Sometimes we may tell ourselves our members won’t care about something if we feel it doesn’t affect them, but we can’t count people out. By the end of this fight, our members and community cared deeply, some putting far more effort into fighting for Lewelyn’s release then they even did for their own raise. That should tell us something about the power of solidarity to move people to action.
JR: In Los Angeles this past week, ICE majorly escalated their operations against immigrant communities. In the course of the community pushing back against ICE, David Huerta, President of SEIU-USWW and SEIU California, was injured, dragged in the street, and arrested. What was going through your mind when you heard about this?
TS: I actually learned right before I spoke at the Tacoma detention center where we had a rally to release Maximo Londonio, an IAM member detained by ICE. The pushback from the community against this militarized ICE presence in LA was incredible and inspiring. We haven’t seen anything like that till now.
After decades as a political activist, seeing the news about David was one of the rare moments where I was reminded that we are putting our bodies on the line with this work. We can’t predict ICE’s next move.
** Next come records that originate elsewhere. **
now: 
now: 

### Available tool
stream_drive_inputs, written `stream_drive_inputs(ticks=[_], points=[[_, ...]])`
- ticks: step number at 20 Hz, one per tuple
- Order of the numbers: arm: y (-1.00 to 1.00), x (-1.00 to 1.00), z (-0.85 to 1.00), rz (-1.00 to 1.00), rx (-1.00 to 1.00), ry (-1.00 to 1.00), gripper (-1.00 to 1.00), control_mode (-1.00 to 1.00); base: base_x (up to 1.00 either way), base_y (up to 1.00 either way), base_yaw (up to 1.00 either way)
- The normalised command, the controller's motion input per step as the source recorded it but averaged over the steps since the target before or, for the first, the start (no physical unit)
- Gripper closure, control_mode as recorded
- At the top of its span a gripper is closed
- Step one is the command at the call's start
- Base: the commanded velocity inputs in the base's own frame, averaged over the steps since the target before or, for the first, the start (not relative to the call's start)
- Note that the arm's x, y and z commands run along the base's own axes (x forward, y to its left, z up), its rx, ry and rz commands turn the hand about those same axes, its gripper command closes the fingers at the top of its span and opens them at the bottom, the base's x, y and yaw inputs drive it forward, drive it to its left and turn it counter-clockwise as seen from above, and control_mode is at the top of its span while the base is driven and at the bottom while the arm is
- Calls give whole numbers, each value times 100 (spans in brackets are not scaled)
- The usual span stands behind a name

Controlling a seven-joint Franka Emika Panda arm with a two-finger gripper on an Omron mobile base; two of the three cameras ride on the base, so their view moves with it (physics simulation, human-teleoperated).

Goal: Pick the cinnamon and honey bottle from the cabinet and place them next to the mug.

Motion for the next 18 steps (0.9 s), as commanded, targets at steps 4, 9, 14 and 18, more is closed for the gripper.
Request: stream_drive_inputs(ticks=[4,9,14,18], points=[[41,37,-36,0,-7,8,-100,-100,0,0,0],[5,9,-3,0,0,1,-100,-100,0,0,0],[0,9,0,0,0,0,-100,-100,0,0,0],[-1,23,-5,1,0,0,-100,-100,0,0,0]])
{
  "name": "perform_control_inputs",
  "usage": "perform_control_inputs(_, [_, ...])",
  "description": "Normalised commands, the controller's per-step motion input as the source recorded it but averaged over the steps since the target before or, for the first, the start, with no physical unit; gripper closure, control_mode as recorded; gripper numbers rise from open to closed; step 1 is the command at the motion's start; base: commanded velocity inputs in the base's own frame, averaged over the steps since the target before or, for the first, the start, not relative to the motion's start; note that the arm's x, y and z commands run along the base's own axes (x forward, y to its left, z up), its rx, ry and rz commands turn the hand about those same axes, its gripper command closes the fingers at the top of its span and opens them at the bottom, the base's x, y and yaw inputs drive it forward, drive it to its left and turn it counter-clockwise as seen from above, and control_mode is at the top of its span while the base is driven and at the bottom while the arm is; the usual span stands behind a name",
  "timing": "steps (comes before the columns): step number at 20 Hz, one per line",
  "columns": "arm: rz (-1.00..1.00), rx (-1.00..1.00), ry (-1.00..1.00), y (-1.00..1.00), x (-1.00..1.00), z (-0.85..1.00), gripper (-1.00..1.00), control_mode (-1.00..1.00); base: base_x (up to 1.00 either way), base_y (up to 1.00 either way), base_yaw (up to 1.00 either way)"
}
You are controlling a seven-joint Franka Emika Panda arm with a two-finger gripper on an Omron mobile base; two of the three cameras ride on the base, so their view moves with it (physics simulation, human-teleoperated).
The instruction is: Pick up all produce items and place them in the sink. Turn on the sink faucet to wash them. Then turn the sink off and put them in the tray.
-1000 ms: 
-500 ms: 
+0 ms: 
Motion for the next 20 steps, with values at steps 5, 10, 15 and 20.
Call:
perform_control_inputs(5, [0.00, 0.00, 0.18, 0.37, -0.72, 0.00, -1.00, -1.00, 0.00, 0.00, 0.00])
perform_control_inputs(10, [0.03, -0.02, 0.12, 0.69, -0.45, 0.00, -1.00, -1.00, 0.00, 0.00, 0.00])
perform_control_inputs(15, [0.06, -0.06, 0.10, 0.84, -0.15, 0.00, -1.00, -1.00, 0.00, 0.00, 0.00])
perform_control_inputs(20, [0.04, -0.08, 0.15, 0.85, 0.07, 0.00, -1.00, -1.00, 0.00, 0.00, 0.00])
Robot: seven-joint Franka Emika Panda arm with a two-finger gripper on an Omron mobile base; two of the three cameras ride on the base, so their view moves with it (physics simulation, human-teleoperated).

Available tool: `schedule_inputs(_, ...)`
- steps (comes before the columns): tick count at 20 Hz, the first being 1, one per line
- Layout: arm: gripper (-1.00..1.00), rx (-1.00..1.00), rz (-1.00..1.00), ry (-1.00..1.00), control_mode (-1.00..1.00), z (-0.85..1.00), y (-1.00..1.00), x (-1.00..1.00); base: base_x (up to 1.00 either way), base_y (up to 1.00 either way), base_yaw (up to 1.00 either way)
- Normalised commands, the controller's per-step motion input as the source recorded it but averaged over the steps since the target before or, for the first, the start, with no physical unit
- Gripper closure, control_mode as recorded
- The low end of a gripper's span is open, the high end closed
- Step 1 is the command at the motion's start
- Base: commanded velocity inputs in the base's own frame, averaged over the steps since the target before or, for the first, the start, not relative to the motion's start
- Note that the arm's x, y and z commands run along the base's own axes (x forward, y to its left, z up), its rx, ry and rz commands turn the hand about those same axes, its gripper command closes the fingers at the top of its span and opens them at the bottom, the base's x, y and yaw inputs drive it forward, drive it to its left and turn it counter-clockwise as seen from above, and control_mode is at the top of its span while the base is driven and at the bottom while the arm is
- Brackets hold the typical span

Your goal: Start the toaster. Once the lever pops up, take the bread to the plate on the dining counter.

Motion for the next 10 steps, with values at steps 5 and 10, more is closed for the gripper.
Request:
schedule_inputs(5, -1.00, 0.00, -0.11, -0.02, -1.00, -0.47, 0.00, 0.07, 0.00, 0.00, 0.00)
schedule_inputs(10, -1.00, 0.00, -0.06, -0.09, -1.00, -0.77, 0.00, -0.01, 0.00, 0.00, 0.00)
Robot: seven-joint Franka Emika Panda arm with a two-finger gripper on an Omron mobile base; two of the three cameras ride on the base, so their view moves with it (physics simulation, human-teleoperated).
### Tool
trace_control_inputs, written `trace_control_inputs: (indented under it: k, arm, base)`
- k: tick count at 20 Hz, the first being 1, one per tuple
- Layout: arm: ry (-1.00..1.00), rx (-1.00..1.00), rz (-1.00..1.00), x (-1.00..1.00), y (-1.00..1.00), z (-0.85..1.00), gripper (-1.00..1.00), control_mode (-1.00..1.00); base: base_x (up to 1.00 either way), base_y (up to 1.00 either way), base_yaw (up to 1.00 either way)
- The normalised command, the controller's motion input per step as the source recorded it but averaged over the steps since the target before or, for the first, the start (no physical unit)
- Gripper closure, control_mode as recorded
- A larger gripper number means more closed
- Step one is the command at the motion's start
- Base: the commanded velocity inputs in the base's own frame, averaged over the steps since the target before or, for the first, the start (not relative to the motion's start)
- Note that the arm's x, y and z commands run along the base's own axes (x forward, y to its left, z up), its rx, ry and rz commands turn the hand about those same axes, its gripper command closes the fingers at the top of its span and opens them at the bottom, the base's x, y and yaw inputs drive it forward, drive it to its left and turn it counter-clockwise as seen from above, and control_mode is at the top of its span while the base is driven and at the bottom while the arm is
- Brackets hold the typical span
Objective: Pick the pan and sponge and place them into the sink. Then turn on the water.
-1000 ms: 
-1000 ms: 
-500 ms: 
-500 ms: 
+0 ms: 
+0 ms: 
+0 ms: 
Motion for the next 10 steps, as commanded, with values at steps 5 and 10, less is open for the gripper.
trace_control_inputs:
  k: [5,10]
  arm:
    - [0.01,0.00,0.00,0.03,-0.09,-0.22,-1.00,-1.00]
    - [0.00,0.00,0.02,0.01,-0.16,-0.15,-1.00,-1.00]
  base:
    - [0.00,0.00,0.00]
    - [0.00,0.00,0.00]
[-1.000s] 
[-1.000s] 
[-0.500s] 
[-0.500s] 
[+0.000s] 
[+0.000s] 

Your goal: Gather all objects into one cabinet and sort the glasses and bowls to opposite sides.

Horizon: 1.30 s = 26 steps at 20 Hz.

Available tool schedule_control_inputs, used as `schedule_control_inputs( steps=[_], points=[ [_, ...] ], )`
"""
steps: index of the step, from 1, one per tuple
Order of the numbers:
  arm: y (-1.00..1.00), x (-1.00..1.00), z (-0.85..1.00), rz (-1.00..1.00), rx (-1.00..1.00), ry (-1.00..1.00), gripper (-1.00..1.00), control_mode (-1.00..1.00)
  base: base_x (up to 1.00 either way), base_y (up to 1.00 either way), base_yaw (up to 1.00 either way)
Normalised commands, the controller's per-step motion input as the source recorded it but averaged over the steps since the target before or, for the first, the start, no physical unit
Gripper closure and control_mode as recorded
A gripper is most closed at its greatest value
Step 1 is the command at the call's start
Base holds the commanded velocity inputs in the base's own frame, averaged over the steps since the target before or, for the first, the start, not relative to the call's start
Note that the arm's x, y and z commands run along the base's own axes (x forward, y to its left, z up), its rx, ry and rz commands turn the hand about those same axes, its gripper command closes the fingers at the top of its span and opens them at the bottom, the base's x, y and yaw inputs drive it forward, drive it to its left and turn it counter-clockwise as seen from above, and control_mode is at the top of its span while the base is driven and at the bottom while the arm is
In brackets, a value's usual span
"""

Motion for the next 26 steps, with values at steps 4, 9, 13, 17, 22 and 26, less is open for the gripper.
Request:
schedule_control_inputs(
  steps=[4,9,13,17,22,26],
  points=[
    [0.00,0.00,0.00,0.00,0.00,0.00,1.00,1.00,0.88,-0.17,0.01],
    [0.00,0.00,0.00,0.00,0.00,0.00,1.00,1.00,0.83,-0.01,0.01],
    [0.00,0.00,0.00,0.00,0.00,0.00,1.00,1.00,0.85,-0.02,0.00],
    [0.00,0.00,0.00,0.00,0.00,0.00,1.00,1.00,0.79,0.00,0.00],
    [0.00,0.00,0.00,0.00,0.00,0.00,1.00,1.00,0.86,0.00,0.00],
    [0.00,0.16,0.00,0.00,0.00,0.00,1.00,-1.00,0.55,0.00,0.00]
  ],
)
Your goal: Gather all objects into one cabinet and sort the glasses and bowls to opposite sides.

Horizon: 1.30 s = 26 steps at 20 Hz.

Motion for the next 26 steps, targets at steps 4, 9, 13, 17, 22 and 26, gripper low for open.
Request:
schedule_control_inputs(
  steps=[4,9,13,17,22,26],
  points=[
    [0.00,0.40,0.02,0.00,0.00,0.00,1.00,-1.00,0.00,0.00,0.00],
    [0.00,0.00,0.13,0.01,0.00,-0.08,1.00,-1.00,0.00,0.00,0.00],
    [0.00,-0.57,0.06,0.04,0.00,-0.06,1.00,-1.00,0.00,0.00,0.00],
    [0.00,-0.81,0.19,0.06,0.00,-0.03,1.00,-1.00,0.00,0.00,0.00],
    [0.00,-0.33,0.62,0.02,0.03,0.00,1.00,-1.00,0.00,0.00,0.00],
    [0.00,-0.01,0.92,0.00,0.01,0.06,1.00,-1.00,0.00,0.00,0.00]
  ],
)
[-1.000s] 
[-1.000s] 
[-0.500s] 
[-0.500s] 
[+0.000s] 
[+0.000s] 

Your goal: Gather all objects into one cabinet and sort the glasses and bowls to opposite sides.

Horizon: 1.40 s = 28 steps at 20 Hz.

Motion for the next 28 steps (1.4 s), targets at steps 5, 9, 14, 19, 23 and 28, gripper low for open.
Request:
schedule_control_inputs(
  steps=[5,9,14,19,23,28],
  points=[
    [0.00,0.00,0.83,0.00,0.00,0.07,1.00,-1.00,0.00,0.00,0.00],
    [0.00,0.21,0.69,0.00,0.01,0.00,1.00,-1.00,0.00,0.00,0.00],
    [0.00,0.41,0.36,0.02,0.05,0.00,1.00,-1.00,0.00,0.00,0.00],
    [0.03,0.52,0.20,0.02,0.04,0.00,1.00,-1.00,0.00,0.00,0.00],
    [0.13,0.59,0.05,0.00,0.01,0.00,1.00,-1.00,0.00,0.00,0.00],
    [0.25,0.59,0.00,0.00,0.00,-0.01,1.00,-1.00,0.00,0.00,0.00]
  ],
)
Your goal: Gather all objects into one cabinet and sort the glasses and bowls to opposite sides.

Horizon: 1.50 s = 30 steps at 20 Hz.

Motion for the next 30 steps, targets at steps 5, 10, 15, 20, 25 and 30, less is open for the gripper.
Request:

Huerta had a head injury; ended up hospitalized, then detained until his hearing on Monday.
ICE picked the wrong guy – they don’t know what a mistake that is – the President of a union of over 750,000 workers across California. That's the power in our movement now. Everytime they take someone, it sends ripples in the community. Now they took David while he was exercising his First Amendment protected rights, and they have pissed off hundreds of thousands if not millions of people. We are all getting ready for the fights ahead.
JR: You mentioned Know-Your-Rights training earlier as an important part of the early preparation for Trump’s mass deportation campaign. This is still incredibly important work, giving people tools to push back and more confidence. However, ICE is more and more flagrantly disregarding these rights. What does that mean for what it will take going forward to fight back against these attacks on our communities?
TS: ICE is becoming more and more of a threat to us and we need to think about how we fight now. We need multi-layered resistance. The people driving and defending these cruel policies right now care about one thing most – their profits. Consumer boycotts and pressure campaigns against Tesla, Target, Starbucks, Amazon have all helped deal economic damage to them. That’s power: disrupting profit. We need more economic disruption, petitions to spread awareness and organize, and rallies and actions to get our people in the streets.
JR: What messages do you want to send – first to the labor movement, then to the bosses and politicians fueling these attacks?
TS: To labor: all working people need and want the same things – dignity, family security, safe jobs, health care. Whether immigrant or U.S.‑born, we’re aligned. We must build solidarity now so we're ready together.
To the billionaires and politicians: we see you. We know your playbook – divide us, cut our benefits, pad your pockets. But your strategy is failing. We won’t back down. You may try to deport us, arrest us, break our spirits, but we won’t back down. We’ll stay until every last person is free.